### ACTIVITY
Reproduce each line of the material precisely.

### GIVEN MATERIAL
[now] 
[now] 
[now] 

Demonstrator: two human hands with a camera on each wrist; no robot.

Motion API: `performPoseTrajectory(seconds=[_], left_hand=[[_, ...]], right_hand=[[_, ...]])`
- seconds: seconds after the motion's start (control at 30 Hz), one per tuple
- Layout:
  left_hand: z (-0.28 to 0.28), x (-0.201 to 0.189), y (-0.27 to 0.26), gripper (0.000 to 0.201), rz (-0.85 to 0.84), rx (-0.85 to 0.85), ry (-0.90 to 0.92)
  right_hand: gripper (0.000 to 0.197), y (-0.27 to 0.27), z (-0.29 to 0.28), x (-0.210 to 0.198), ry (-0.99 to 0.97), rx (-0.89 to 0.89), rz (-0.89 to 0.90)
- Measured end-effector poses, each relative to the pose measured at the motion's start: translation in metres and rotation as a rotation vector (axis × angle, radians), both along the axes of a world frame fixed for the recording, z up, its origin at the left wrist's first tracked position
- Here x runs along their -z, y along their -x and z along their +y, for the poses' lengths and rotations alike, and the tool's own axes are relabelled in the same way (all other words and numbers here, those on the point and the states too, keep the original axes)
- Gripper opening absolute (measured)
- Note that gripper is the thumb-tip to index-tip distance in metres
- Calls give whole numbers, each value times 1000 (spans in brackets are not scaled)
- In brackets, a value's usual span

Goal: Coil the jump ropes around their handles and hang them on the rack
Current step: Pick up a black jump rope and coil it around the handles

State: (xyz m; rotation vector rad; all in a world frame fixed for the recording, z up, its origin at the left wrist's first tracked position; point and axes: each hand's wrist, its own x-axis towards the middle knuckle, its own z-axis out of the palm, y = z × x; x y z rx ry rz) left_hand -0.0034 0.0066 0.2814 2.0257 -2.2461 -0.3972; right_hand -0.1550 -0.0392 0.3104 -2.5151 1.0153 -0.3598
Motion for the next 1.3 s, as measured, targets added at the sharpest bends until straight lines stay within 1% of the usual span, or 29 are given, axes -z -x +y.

### RESULT OF THE TASK
[now] 
[now] 
[now] 

Demonstrator: two human hands with a camera on each wrist; no robot.

Motion API: `performPoseTrajectory(seconds=[_], left_hand=[[_, ...]], right_hand=[[_, ...]])`
- seconds: seconds after the motion's start (control at 30 Hz), one per tuple
- Layout:
  left_hand: z (-0.28 to 0.28), x (-0.201 to 0.189), y (-0.27 to 0.26), gripper (0.000 to 0.201), rz (-0.85 to 0.84), rx (-0.85 to 0.85), ry (-0.90 to 0.92)
  right_hand: gripper (0.000 to 0.197), y (-0.27 to 0.27), z (-0.29 to 0.28), x (-0.210 to 0.198), ry (-0.99 to 0.97), rx (-0.89 to 0.89), rz (-0.89 to 0.90)
- Measured end-effector poses, each relative to the pose measured at the motion's start: translation in metres and rotation as a rotation vector (axis × angle, radians), both along the axes of a world frame fixed for the recording, z up, its origin at the left wrist's first tracked position
- Here x runs along their -z, y along their -x and z along their +y, for the poses' lengths and rotations alike, and the tool's own axes are relabelled in the same way (all other words and numbers here, those on the point and the states too, keep the original axes)
- Gripper opening absolute (measured)
- Note that gripper is the thumb-tip to index-tip distance in metres
- Calls give whole numbers, each value times 1000 (spans in brackets are not scaled)
- In brackets, a value's usual span

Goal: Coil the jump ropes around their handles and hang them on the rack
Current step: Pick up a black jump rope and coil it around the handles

State: (xyz m; rotation vector rad; all in a world frame fixed for the recording, z up, its origin at the left wrist's first tracked position; point and axes: each hand's wrist, its own x-axis towards the middle knuckle, its own z-axis out of the palm, y = z × x; x y z rx ry rz) left_hand -0.0034 0.0066 0.2814 2.0257 -2.2461 -0.3972; right_hand -0.1550 -0.0392 0.3104 -2.5151 1.0153 -0.3598
Motion for the next 1.3 s, as measured, targets added at the sharpest bends until straight lines stay within 1% of the usual span, or 29 are given, axes -z -x +y.

The exercise requires nothing more.